| HN Mirror

Y	Hacker News new \| ask \| show \| jobs

by rzezeski 5515 days ago

I know nothing about Switft so I'll keep my comments strictly related to Luwak.

Luwak preforms really well as a large object store...up to a point. I've personally seen latencies of < 4s when writing/reading a 700+MB CSV across 3 physical nodes (keep in mind, in the case of write, that doesn't mean all the data was strongly consistent yet...it's all async). Luwak has a really cool feature that also acts as a double edged sword -- it's a persistent data structure [1]. When you insert data it's chunked into blocks which are then keyed by their hash, i.e. a Merkle Tree [2]. If 2 (or more) blocks of data are the same only one instance will ever be created which acts as a general form of compression. The flip side of this is that you can't just willy nilly delete a file.
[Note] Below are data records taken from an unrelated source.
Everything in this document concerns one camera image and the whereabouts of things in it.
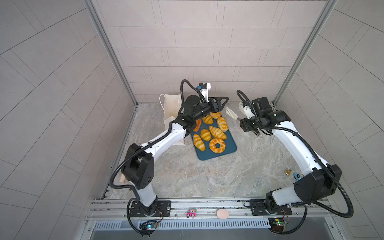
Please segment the white slotted tongs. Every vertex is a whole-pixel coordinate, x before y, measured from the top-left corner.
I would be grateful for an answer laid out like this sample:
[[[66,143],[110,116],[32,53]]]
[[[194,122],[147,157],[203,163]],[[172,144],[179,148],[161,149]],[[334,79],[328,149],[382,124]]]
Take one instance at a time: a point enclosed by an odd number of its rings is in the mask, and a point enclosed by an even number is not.
[[[241,120],[238,115],[233,112],[230,108],[226,107],[226,114],[229,115],[231,118],[233,118],[234,120],[237,120],[239,121],[239,123],[241,123]],[[252,133],[254,133],[257,137],[259,138],[262,138],[260,132],[258,130],[251,130]]]

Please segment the ring donut bread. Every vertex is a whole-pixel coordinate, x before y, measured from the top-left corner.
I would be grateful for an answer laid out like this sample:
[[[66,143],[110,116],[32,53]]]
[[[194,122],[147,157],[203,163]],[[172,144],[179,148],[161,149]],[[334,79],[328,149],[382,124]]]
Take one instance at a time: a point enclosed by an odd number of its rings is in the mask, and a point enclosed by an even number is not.
[[[210,150],[215,154],[223,153],[226,149],[226,143],[222,139],[214,138],[209,143]]]

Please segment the striped long bread front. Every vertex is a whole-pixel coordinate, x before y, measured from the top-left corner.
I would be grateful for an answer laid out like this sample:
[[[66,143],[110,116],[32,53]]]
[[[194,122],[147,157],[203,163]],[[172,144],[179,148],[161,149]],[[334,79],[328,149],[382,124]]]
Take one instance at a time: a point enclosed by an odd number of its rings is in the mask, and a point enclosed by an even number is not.
[[[194,146],[199,149],[201,152],[204,152],[206,147],[205,147],[205,144],[202,140],[202,138],[199,136],[199,135],[194,135],[193,136],[193,143],[194,143]]]

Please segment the white paper gift bag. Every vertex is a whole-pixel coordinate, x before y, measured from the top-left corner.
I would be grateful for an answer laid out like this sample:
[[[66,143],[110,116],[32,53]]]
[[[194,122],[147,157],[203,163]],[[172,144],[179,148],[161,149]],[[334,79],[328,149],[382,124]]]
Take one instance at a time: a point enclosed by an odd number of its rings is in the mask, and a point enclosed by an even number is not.
[[[159,96],[160,104],[163,108],[164,112],[164,126],[165,126],[165,132],[169,130],[170,123],[176,119],[178,116],[178,112],[181,108],[182,99],[181,95],[168,95],[168,94],[161,94]]]

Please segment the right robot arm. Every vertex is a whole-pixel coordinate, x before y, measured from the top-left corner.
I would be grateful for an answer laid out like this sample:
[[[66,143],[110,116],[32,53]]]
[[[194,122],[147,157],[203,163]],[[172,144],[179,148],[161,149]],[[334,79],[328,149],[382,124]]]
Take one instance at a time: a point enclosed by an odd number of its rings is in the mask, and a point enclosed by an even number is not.
[[[353,206],[339,180],[342,175],[337,165],[329,165],[309,143],[299,134],[294,123],[284,111],[274,111],[266,97],[250,101],[238,91],[246,118],[240,126],[247,132],[260,130],[277,137],[298,164],[303,177],[291,186],[274,190],[266,195],[265,206],[269,213],[276,213],[282,206],[294,204],[316,204],[327,211],[350,217]],[[343,214],[321,203],[319,199],[331,196],[339,190],[347,203],[348,211]]]

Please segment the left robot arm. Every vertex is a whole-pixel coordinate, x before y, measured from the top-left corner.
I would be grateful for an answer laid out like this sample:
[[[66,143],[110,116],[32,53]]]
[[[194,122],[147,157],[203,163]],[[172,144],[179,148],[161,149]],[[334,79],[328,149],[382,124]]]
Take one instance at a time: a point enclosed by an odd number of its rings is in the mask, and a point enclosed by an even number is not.
[[[154,164],[168,148],[190,135],[196,128],[196,121],[210,113],[223,110],[229,97],[211,97],[202,103],[198,96],[189,96],[182,105],[183,112],[170,122],[169,129],[149,141],[137,145],[132,144],[127,152],[122,174],[132,183],[130,189],[140,202],[142,212],[152,216],[157,208],[158,197],[151,181],[154,178]]]

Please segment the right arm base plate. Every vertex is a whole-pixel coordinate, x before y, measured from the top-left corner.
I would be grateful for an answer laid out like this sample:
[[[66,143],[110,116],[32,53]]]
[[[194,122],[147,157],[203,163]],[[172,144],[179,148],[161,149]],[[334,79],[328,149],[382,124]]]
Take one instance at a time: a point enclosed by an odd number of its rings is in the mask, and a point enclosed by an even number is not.
[[[270,200],[253,199],[246,201],[244,206],[251,209],[253,216],[292,215],[290,205],[279,206]]]

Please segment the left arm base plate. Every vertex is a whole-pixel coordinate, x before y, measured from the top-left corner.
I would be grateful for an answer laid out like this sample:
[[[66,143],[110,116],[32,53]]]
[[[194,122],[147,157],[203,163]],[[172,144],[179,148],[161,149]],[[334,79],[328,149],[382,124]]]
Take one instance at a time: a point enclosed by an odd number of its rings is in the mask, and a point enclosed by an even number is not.
[[[129,206],[130,217],[136,218],[156,218],[156,217],[169,217],[171,210],[171,201],[153,202],[149,207],[144,206],[140,201],[133,201]]]
You must perform garbage collection (via reference counting). Currently this is not implemented in the main line but I have a branch with a prototype implementation that uses Map-Reduce under the covers [3]. It scaled for me up to about 20+ GB of data and then I started hitting timeouts. I had plans to take this further but went a different direction for my purposes (which wouldn't relate to your problem at all so I'm not going to bother stating them).

[1]: http://en.wikipedia.org/wiki/Persistent_data_structure

[2]: http://en.wikipedia.org/wiki/Hash_tree

[3]: https://github.com/rzezeski/luwak/tree/delete2-1.0